Aside from the Budapest ghetto, this was the largest ghetto in Hungary. There were in fact two ghettoes in the city. The first, for Oradea's Jews, numbered 27,000 inhabitants and was situated near the Orthodox synagogue and the Great Square. The second contained nearly 8,000 Jews from the many rural communities of a dozen districts: Aleșd, Berettyóújfalu, Biharkeresztes, Cefa, Derecske, Marghita, Oradea, Săcueni, Sălard, Salonta, Sárrétudvari and Valea lui Mihai. Many Jews from these communities were also placed around the Mezey lumber yard.

The ghetto was strikingly overpopulated. The Oradea Jews, who formed 30% of the city's population, were crowded into an area sufficient for one-fifteenth of the city. Conditions were such that one room had to shelter fourteen or fifteen Jews. As in other ghettoes, Oradea's suffered from a lack of food and drink. The local authorities, unusually vehement in their anti-Semitism, created victims with their punitive measures. They often interrupted the flow of electricity and water to the ghetto. Furthermore, the gendarmes, commanded by lieutenant-colonel Jenő Péterffy, were especially sadistic in their searches for valuables, which took place right by the ghetto in the Dréher brewery. Internal administration took place under the auspices of a Judenrat headed by Sándor Leitner, leader of the local Orthodox Jewish community.
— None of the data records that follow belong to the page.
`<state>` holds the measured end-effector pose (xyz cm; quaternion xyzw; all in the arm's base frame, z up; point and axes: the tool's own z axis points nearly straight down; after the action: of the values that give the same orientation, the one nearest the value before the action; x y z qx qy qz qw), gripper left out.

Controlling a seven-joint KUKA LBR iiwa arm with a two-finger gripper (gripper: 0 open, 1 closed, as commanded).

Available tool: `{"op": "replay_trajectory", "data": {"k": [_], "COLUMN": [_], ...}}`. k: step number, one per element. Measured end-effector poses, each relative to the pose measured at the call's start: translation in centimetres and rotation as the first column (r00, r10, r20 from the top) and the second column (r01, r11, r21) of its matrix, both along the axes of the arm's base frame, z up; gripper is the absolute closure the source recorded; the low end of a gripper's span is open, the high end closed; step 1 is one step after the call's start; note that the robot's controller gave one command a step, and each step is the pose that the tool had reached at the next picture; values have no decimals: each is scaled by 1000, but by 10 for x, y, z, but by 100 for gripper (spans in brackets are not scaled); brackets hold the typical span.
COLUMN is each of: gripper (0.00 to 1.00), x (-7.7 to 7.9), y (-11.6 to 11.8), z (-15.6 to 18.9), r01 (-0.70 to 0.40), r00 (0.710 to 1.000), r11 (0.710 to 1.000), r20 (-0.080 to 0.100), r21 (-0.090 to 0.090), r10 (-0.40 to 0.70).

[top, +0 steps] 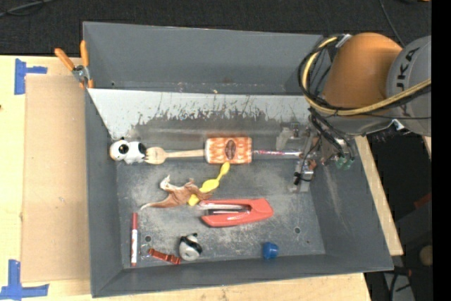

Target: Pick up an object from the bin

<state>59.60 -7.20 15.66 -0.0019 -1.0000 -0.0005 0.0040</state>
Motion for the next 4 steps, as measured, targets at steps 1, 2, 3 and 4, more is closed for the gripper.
{"op": "replay_trajectory", "data": {"k": [1, 2, 3, 4], "gripper": [0, 0, 0, 0], "x": [2, -3, -21, 21], "y": [0, -6, -16, 10], "z": [5, 18, 38, 68], "r01": [-2, -55, -123, -208], "r00": [1000, 998, 992, 978], "r11": [1000, 998, 992, 978], "r20": [7, 7, 7, 8], "r21": [-1, 0, 0, 1], "r10": [2, 55, 123, 208]}}
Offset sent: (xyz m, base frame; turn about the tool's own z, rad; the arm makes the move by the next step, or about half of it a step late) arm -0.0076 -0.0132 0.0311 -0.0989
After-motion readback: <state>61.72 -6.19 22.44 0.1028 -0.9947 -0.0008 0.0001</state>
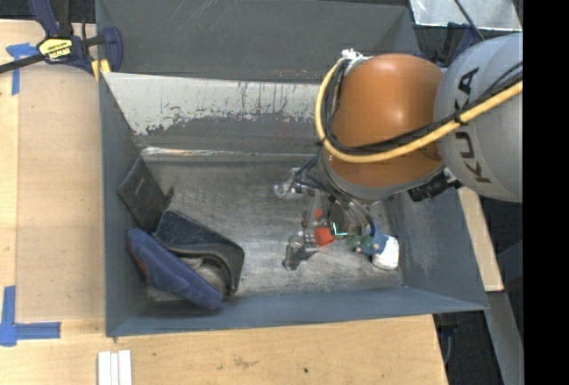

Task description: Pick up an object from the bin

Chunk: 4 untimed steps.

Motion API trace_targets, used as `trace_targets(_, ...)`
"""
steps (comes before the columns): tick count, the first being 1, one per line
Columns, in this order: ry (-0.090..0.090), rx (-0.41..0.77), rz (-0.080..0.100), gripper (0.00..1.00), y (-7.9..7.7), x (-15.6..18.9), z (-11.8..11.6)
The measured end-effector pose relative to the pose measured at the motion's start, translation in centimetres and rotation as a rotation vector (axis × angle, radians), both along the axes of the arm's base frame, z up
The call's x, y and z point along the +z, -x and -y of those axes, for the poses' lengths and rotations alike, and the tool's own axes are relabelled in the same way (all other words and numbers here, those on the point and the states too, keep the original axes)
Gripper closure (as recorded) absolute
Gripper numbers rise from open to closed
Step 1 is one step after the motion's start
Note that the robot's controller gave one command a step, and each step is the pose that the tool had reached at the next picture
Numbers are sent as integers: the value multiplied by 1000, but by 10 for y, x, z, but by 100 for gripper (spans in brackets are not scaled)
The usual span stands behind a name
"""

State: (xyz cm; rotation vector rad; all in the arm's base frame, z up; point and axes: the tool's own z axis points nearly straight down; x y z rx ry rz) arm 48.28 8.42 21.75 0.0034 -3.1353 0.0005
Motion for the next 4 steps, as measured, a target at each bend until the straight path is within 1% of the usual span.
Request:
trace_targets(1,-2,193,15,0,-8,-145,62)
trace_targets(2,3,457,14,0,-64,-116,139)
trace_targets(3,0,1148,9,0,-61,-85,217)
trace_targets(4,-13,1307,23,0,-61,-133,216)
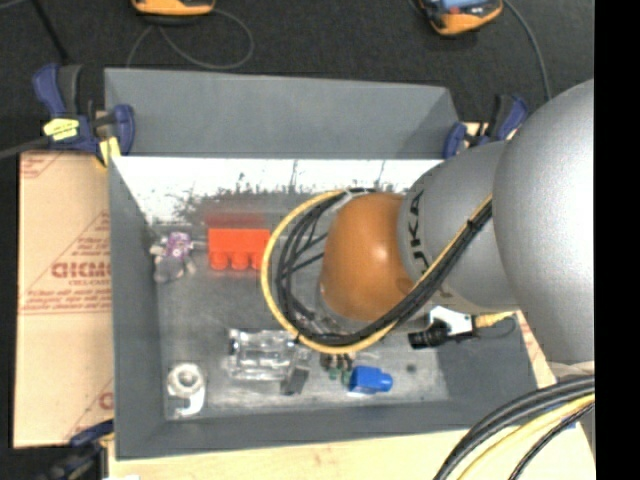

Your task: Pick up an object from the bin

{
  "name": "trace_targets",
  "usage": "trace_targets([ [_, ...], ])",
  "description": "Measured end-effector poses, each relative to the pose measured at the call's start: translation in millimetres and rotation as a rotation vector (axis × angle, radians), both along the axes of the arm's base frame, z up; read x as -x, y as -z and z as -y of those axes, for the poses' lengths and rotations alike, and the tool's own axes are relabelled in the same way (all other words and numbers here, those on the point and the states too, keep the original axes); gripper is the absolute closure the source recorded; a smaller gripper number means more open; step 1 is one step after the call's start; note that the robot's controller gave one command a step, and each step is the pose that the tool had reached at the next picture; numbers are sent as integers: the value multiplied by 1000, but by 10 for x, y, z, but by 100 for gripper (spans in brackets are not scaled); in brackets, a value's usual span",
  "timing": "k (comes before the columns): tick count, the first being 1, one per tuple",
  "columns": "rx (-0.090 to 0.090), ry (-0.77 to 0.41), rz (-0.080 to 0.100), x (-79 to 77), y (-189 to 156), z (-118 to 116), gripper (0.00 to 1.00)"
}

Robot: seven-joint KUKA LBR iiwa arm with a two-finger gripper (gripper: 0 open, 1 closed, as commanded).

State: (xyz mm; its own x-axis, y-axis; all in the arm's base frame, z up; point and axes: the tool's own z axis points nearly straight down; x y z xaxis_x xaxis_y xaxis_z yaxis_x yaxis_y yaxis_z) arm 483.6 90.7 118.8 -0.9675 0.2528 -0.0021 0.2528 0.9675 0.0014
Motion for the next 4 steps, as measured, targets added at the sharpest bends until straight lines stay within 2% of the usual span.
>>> trace_targets([
  [2,0,-2,-1,0,-236,14,100],
  [3,0,-6,1,-12,-726,24,100],
  [4,1,-9,-2,-15,-799,27,100],
])
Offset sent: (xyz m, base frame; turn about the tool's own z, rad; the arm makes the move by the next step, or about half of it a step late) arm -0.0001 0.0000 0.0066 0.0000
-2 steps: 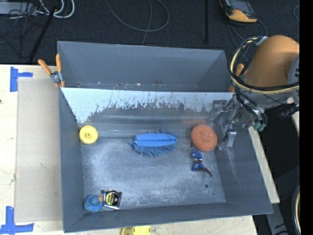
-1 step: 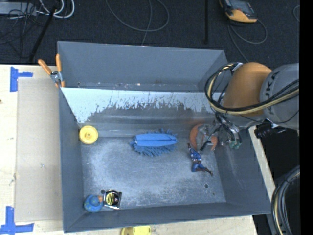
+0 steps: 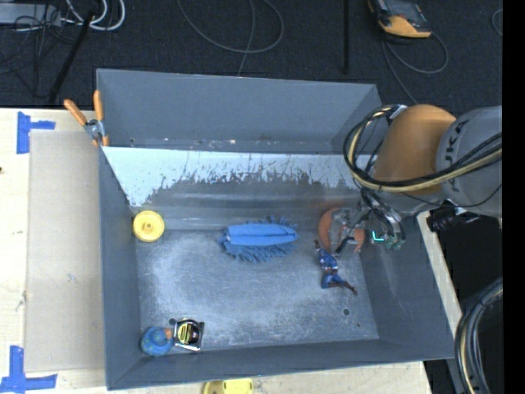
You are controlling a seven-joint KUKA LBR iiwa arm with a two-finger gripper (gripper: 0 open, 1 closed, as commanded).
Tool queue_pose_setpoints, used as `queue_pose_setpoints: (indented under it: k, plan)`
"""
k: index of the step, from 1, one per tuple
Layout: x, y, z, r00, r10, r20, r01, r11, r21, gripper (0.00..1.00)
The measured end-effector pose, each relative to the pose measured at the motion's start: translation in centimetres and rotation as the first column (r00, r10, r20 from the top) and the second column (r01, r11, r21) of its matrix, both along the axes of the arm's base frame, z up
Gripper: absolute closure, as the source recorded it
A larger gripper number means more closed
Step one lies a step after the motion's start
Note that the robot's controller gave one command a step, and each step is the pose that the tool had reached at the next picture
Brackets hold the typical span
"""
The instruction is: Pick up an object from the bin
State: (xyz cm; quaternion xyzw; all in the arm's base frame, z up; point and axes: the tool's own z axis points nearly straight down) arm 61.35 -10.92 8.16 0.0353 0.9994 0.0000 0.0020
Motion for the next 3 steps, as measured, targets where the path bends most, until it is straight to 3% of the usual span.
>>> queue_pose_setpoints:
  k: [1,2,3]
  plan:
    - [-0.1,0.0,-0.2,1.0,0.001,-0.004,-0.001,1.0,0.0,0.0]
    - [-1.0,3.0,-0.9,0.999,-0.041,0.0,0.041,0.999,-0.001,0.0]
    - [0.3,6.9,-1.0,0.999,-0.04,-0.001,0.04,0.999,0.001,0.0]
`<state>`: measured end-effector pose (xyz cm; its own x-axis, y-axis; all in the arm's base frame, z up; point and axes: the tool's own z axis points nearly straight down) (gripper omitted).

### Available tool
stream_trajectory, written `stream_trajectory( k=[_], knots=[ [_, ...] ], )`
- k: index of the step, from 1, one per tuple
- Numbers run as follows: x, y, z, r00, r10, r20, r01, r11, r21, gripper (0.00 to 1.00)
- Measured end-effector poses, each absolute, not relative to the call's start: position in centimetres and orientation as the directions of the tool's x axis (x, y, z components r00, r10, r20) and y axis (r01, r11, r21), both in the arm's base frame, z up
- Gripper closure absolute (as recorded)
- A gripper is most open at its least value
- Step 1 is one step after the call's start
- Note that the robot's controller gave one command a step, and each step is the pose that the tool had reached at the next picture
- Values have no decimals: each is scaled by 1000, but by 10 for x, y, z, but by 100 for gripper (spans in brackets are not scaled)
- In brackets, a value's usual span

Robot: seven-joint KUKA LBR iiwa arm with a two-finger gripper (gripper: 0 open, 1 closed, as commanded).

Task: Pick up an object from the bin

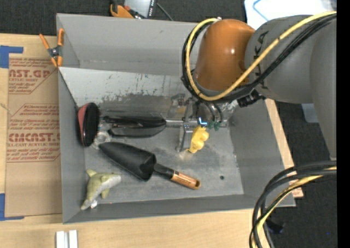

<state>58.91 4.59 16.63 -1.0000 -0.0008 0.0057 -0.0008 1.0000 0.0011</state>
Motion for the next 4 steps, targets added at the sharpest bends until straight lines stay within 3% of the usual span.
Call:
stream_trajectory(
  k=[1,2,3,4],
  knots=[
    [591,46,171,-1000,0,-2,0,1000,2,0],
    [497,68,66,-1000,15,12,15,1000,2,0],
    [522,35,142,-985,170,-21,170,985,5,0],
    [499,65,74,-999,34,12,34,999,3,0]
  ],
)
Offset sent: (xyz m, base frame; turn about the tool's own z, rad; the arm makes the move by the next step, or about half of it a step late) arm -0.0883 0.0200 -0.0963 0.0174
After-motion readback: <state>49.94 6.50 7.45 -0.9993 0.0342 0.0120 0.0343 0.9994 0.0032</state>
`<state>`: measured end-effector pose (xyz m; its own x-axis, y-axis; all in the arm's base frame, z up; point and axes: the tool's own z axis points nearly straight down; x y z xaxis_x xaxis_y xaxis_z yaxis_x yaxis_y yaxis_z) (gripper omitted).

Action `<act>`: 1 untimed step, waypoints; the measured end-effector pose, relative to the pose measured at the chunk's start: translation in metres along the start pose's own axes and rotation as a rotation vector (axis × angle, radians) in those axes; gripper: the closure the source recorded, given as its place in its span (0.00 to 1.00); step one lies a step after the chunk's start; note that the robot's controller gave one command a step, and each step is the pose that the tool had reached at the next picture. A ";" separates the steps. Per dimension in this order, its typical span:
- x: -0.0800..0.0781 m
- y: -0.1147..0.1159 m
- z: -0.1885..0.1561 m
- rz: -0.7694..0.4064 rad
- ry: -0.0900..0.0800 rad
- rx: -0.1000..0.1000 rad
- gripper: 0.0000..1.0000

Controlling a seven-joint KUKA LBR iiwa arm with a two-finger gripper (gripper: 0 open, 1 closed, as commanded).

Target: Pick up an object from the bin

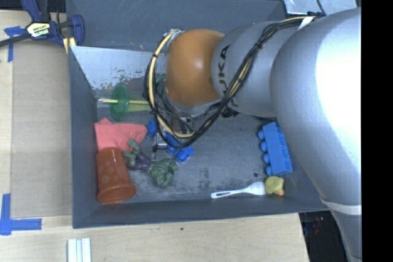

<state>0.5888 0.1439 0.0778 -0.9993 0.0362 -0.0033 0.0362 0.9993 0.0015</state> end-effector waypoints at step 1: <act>-0.003 -0.017 0.007 0.026 -0.018 -0.005 1.00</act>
Offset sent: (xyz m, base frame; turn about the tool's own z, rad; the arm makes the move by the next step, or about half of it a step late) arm 0.0000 0.0000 0.0000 0.0000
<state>0.5913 0.1272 0.0713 -0.9979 0.0620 -0.0212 0.0619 0.9981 0.0071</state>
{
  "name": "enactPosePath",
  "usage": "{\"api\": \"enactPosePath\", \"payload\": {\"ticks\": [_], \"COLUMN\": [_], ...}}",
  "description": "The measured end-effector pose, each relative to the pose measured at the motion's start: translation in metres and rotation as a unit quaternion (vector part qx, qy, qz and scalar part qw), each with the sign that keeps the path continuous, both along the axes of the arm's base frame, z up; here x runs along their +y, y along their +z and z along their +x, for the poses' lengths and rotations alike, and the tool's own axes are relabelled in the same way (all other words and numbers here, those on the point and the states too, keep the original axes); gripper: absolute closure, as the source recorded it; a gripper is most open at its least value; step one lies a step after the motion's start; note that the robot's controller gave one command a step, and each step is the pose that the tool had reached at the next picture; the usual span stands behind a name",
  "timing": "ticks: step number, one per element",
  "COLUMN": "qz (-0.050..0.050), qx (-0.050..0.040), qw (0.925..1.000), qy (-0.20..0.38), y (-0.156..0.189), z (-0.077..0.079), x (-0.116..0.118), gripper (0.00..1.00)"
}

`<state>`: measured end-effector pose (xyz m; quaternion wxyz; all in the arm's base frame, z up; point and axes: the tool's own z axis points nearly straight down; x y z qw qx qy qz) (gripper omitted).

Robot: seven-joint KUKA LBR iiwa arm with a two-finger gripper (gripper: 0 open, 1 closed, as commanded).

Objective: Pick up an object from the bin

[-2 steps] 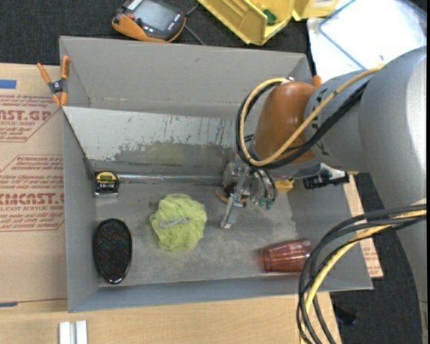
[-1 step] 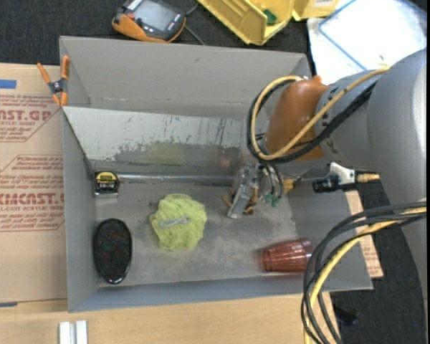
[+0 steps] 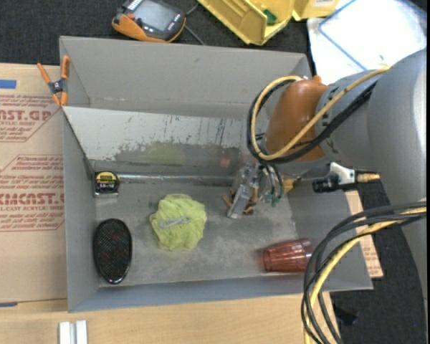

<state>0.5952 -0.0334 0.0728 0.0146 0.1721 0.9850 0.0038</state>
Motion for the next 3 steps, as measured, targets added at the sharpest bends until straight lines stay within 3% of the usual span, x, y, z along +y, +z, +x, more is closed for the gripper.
{"api": "enactPosePath", "payload": {"ticks": [3], "qz": [0.001], "qx": [0.0005], "qw": [1.0000], "qy": [0.001], "y": [0.064], "z": [-0.001], "x": [0.001], "gripper": [1.00]}}
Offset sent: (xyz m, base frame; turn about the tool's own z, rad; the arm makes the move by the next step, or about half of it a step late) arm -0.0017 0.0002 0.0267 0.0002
In the spring of 1944, the ghetto was evacuated in nine transports, the first two from the lumber yard and the remainder from the city: May 23 (3,110), May 25 (3,148), May 28 (3,227), May 29 (3,166), May 30 (3,187), June 1 (3,059), June 3 (2,972), June 5 (2,527), June 27 (2,819). Thus, with 6,258 Jews in the first category and 20,957 in the second, a total of 27,215 Jews were sent to the Auschwitz concentration camp.

The June 27 transport involved Jews from the part of Bihar County that remained in Hungary following the Treaty of Trianon. Coming from small communities south and southeast of Debrecen, such as Derecske and Konyár, they were brought to Oradea on June 16–17. Thus, while the ghetto was originally part of the Cluj military district, it was transferred to the Debrecen district during the period when this last group of deportees lived there.